Lines containing the word "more" are the ones to copy from the records below.
::::::
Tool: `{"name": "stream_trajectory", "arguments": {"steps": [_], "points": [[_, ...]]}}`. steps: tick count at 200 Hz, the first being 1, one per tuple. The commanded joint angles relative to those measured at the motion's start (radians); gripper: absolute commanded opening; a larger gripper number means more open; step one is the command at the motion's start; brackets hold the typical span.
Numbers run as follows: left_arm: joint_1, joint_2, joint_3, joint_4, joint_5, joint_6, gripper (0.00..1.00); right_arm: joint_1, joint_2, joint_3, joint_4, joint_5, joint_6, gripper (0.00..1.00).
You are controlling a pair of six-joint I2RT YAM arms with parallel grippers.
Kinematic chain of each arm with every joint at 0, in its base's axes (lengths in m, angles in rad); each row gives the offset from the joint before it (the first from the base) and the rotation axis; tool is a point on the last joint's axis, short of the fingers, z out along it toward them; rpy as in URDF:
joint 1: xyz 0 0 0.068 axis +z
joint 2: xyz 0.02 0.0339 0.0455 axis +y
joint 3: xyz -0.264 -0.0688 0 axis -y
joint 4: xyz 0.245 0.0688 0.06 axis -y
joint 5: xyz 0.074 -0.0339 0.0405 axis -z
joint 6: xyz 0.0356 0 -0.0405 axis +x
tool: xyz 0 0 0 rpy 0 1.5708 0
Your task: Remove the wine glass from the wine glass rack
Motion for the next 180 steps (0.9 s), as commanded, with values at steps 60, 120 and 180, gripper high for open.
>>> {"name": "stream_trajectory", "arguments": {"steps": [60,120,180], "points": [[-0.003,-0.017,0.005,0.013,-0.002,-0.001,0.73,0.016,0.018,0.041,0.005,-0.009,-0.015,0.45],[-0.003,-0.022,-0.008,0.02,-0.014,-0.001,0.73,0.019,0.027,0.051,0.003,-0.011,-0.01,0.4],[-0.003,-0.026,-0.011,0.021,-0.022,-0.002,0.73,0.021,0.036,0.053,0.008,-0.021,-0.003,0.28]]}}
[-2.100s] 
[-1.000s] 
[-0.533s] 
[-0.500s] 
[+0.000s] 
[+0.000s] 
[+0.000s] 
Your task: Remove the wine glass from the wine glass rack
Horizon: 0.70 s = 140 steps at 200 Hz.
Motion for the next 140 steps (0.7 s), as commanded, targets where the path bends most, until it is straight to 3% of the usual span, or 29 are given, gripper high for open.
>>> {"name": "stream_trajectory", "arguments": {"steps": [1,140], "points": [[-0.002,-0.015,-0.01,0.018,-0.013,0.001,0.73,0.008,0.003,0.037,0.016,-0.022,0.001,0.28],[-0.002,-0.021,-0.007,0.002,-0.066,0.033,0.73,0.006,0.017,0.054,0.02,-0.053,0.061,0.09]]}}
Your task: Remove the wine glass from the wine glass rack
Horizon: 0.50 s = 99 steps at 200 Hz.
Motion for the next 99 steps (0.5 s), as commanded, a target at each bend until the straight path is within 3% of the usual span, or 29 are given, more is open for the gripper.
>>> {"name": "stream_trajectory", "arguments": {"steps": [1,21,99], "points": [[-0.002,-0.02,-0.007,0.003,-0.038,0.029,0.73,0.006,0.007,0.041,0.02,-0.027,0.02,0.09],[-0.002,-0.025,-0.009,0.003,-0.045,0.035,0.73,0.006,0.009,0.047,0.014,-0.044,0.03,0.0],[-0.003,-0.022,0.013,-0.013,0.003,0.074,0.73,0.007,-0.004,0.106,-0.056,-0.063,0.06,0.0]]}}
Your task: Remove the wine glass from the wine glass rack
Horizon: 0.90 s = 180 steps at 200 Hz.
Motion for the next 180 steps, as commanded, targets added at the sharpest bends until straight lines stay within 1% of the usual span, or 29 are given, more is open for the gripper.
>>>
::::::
## Answer for the task
Tool: `{"name": "stream_trajectory", "arguments": {"steps": [_], "points": [[_, ...]]}}`. steps: tick count at 200 Hz, the first being 1, one per tuple. The commanded joint angles relative to those measured at the motion's start (radians); gripper: absolute commanded opening; a larger gripper number means more open; step one is the command at the motion's start; brackets hold the typical span.
Motion for the next 99 steps (0.5 s), as commanded, a target at each bend until the straight path is within 3% of the usual span, or 29 are given, more is open for the gripper.
Motion for the next 180 steps, as commanded, targets added at the sharpest bends until straight lines stay within 1% of the usual span, or 29 are given, more is open for the gripper.

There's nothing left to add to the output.